An AARP report in early 2019 identified “Six careers worth going back to school for—even if you’re over age 40” including industrial-organizational psychologist, personal financial advisor, training and development specialist, recreational therapist, medical records and health information technician, and psychiatric technician. Associated careers pay average salaries between $28,000 and $94,720 per year.
Slightly fewer education industry study respondents (18%) indicated hobbies as their motivation to enroll. An example might be going back to school for a Master of Arts or Master of Fine Arts by studying puppetry at University of Connecticut. For those with an interest in learning to become a licensed auctioneer, Harrisburg Area Community College (HACC) in central Pennsylvania offers a vocational diploma program just for you. Credit is transferable to an associate degree at the school. Theater, dance and the performing arts are also hobbies that can be pursued as a degree, with The Julliard School in New York topping the list of places to enroll.

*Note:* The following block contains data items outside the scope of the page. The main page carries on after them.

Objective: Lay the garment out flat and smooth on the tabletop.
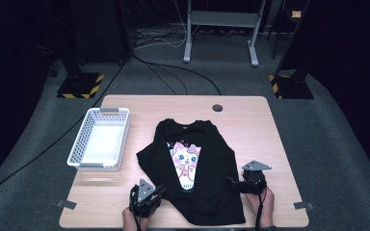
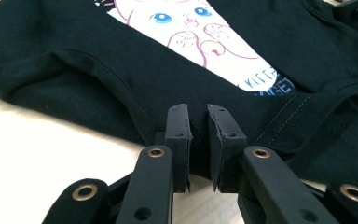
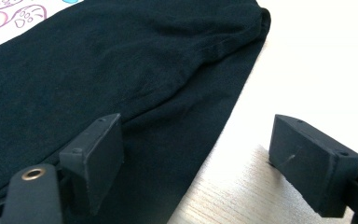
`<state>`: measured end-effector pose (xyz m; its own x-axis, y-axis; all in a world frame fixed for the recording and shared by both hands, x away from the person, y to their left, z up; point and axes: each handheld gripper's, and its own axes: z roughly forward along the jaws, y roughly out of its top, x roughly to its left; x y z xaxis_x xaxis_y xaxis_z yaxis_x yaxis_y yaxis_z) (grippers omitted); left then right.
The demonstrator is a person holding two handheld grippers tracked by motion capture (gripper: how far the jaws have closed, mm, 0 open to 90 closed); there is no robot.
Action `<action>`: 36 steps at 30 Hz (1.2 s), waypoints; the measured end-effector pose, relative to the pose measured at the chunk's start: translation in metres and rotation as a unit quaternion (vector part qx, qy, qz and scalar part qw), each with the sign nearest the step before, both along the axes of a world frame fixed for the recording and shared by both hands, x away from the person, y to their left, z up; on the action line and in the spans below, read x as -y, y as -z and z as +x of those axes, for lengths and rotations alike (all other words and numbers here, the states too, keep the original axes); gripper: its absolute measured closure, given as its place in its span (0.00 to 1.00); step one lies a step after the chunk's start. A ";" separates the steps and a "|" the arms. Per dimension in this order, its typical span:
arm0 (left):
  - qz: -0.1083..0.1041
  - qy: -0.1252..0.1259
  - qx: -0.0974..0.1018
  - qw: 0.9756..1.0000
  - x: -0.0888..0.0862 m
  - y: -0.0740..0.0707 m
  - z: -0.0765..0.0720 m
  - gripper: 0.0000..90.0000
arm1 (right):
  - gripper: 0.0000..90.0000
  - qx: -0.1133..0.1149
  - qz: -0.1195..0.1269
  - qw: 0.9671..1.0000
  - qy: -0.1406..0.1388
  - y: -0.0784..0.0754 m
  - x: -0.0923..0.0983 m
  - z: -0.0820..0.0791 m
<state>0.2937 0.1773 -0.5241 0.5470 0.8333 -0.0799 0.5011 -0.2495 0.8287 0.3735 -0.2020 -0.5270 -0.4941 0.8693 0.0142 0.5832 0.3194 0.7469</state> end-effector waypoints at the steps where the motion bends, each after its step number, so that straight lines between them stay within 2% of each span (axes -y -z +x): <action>1: 0.000 0.000 0.001 1.000 -0.001 -0.001 -0.001 0.88 | 0.19 0.000 0.000 1.000 0.000 0.000 0.000 0.000; 17: -0.003 0.004 0.011 1.000 -0.017 -0.006 -0.019 0.88 | 0.19 0.000 0.000 1.000 0.000 0.000 0.000 0.000; 26: 0.005 0.002 0.011 1.000 -0.026 -0.006 -0.028 0.88 | 0.19 0.000 -0.001 1.000 0.000 0.000 0.000 0.000; 36: -0.004 -0.007 0.006 1.000 -0.040 -0.004 -0.036 0.88 | 0.19 0.000 -0.001 1.000 0.000 0.000 0.000 0.000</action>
<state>0.2578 0.2173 -0.5198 0.5367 0.8400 -0.0802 0.4950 -0.2364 0.8361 0.3735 -0.2019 -0.5270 -0.4934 0.8697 0.0125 0.5829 0.3199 0.7469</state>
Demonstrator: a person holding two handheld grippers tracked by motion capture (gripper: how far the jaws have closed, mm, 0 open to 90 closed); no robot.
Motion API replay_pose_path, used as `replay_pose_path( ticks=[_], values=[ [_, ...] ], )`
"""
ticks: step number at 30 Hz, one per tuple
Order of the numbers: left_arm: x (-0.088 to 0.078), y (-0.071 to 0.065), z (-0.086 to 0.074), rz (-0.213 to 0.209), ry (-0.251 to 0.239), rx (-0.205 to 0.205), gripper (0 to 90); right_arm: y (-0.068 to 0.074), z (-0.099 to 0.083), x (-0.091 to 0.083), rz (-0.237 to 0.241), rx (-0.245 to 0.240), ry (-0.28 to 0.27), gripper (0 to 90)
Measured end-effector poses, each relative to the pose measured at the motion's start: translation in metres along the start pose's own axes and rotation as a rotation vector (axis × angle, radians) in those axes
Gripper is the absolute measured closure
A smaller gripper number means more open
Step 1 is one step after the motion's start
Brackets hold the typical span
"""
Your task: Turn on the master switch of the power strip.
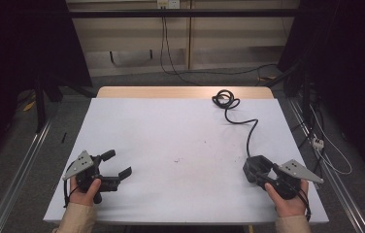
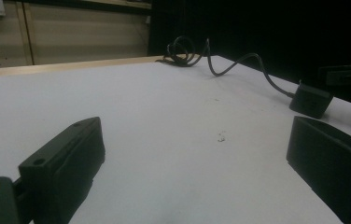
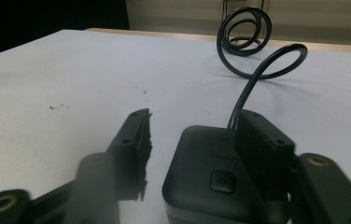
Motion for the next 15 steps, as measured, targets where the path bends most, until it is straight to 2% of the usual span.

Life stages, income, impact motivations
Different life stages offer different motivations for those pursuing their education. Culinary Arts might appeal to someone focused on pursuing a passion. Another student more motivated by a potential starting salary might choose a degree in high demand such as mechanical, chemical or petroleum engineering, even though it is less personally fulfilling.
Here’s what we found:
- Full-time working professionals chose professional advancement (51%) and higher income potential (54%)
- Respondents under the age of 35 chose personal interest (50%) and higher income potential (55%)
Income level has a similar effect on educational preferences. Respondents with salaries between $35k and $49k chose:
- Personal interest (51%)
- Higher income potential (58%)
Retired respondents are most likely to choose degrees they simply find interesting:
- Self-improvement (52%)
- Hobby (30%).
Gender, age, & income impact educational interests
The most preferred college major for women in the United States is nursing, and 87% of those who graduate in the field are female, according to a Team College Factual report published in 2017. The same report found that business administration and management is the most preferred college major for men.
Our education industry marketing research found that half of the female respondents in southwestern states prefer personal interest education, ranking it more favorably by a margin of 15 percentage points (50%) over males (35%).
In addition, respondents under 35 years of age (35%) and those with incomes <$35k/annually (30%) chose a career change more than respondents in older age groups and those with higher incomes.